Colder weather returning to northern market areas combined with rising power generation load for air conditioning needs along the entire southern rim of the U.S. to boost prices at most points. The cash market also had residual support from Friday’s 12.1-cent advance by May futures.

However, Rockies points were highly conspicuous in missing out on the overall market strength by posting triple-digit losses and falling as low as $1.70 in some cases on Northwest. Generally mild weather in the West has dampened demand, one source said, but he thought the withdrawal test scheduled for Tuesday at Questar’s Clay Basin storage facility had more impact on Rockies price weakness by putting extra (and unneeded) supplies into the regional market.

Most of the Monday market saw prices range from flat to about 75 cents higher. Despite the Rockies plunges, several western points recorded some of the larger increases of half a dollar or more. Rockies numbers fell by as much as $2.75.

The source noted that production in the Rockies keeps rising, but takeaway capacity hasn’t been keeping up, which is why such things as the required storage pulls from Clay Basin can have such a negative influence on prices. Also, the weather is currently pretty mild in the West, he said. The Denver metropolitan area normally records 23 heating degree days (HDD) on April but Monday the tally was only about half that at 12 HDDs, he added.

The Clay Basin withdrawal test will last only one day, but suppliers will not be able to use the facility for another couple of weeks. During further maintenance scheduled from Wednesday through April 18, Questar will accept only transfer nominations at Clay Basin with no injections or withdrawals allowed.

The Northern Natural Gas bulletin board provided a clue about the firmness of the Midwest market in general and why prices were soaring 40-60 cents or so at the pipeline’s demarc and Ventura points. The normal system weighted temperature at the start of April is 41 degrees, a posting said, and Monday was expected to be even warmer than that at 47 degrees. However, the pipeline projected that the system weighted temperature would plunge to 33 Tuesday and 26 Wednesday before “warming” to some extent Thursday to 29.
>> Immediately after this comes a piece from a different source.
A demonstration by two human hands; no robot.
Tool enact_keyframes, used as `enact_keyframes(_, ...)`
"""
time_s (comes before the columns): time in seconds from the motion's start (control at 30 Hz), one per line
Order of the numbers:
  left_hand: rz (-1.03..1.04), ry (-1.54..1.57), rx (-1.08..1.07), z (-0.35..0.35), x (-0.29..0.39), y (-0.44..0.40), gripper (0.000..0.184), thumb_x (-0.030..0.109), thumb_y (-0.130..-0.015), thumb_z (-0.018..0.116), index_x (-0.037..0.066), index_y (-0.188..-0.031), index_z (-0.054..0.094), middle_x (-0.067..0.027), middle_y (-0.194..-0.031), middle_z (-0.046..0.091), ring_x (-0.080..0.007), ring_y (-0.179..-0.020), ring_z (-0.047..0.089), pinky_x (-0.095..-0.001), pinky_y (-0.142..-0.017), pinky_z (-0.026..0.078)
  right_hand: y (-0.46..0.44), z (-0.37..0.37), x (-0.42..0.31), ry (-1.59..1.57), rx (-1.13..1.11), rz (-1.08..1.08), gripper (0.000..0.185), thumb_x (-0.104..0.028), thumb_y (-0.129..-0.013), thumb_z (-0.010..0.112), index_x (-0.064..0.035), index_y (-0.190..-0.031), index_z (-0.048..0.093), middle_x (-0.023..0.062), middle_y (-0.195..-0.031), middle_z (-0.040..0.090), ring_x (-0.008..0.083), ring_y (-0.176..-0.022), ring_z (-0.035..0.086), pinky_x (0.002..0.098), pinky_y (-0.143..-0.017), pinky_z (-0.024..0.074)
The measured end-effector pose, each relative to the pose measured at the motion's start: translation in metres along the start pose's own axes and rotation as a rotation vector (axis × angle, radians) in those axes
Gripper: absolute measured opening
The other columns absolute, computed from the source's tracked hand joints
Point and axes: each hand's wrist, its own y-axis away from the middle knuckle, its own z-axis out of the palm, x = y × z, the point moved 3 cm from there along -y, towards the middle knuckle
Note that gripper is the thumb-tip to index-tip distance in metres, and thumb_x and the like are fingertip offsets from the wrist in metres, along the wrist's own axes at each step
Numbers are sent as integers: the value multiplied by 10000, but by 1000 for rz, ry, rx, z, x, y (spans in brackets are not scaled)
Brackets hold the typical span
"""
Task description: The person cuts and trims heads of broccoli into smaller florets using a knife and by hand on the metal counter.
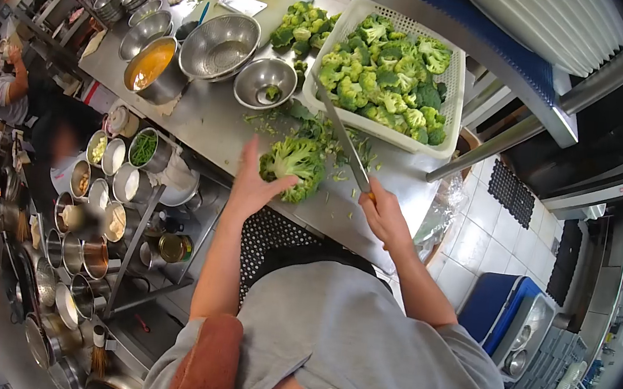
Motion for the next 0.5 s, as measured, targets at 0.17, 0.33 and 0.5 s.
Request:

The Southern California border rose nearly 60 cents after SoCalGas ended Monday a high-linepack OFO that had been in effect for 15 consecutive days (see Transportation Notes.

As much as four to eight inches of wet snow is expected as winter returns Tuesday to Canadian border areas in the Upper Midwest in advance of a strong cold front, The Weather Channel (TWC) said. The Northeast likely will see both heating and cooling load Tuesday, with TWC predicting that regional highs will ranged from the 30s in Maine and northern New Hampshire to the “summery 80s” in much of Virginia.

There is no doubt that the South is contributing some early spring cooling load to the gas market, with temperatures expected to top out in the 80s in much of the region.

A Midcontinent producer said he was a little surprised by the price strength of NGPL-TexOk, noting that a lot of pipeline maintenance was restricting flows in the TexOk zone. On Friday TexOk had traded about a dollar back of Henry Hub, he said, but the spread narrowed Monday to about 85 cents. The producer reported finding a sizeable amount of power generation load in the intrastate Texas market, where Houston and Dallas-Fort Worth were predicted to see highs in the low 80s Tuesday. One generator told his company that the spark spread was very favorable, he said.

For some reason it actually felt like “a dead market” Monday even though his company was able to sell a pretty large amount of gas, he added.